You are asked to filter the data below and copy every line holding "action".
· · · · · · ·
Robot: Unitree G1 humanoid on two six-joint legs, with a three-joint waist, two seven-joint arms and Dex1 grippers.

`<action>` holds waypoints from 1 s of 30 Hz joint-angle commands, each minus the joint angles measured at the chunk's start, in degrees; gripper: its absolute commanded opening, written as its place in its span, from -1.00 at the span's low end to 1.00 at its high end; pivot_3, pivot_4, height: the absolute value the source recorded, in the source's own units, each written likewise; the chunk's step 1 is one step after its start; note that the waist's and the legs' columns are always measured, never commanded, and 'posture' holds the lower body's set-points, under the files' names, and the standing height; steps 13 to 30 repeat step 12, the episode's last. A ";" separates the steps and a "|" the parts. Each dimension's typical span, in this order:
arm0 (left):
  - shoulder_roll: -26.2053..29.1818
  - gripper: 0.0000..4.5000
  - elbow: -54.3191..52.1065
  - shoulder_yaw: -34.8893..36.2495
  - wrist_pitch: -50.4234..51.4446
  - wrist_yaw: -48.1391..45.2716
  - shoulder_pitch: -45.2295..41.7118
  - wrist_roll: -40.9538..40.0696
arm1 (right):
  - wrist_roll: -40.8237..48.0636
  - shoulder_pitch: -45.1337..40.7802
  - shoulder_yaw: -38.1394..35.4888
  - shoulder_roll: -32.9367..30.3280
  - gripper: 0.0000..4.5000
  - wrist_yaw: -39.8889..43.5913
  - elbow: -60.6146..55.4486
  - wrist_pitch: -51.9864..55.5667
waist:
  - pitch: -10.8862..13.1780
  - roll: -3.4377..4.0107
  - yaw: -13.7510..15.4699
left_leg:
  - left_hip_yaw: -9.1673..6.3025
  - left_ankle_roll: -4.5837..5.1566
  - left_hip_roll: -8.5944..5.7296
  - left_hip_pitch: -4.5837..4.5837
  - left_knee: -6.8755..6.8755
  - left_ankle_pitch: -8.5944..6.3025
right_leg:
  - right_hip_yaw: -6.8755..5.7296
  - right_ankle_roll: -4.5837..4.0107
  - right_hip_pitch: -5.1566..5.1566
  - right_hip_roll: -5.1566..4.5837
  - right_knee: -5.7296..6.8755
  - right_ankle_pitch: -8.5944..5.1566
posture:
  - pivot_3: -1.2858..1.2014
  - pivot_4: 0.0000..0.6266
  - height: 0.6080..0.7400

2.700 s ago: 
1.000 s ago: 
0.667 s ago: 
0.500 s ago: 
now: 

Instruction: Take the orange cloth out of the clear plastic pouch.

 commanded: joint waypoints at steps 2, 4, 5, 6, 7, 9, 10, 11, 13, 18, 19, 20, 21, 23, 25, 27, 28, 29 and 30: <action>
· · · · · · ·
→ Response to the task
`<action>` holds waypoints from 1 s of 30 Hz joint-angle commands, each minus the joint angles measured at the chunk's start, in degrees; gripper: its absolute commanded opening, written as its place in its span, from -1.00 at the span's low end to 1.00 at its high end; pivot_3, pivot_4, height: the absolute value the source recorded, in the source's own units, each written likewise; the chunk's step 1 is one step after its start; note that the waist's and the legs' columns are always measured, never commanded, and 'posture' holds the lower body's set-points, under the files' names, and the standing height; steps 13 to 30 repeat step 12, the episode's last. A ";" separates the steps and a "|" the parts. Each dimension's typical span, in this order:
 commanded: joint waypoints at steps 2, 4, 5, 6, 7, 9, 10, 11, 13, 18, 19, 20, 21, 23, 25, 27, 28, 29 and 30: <action>

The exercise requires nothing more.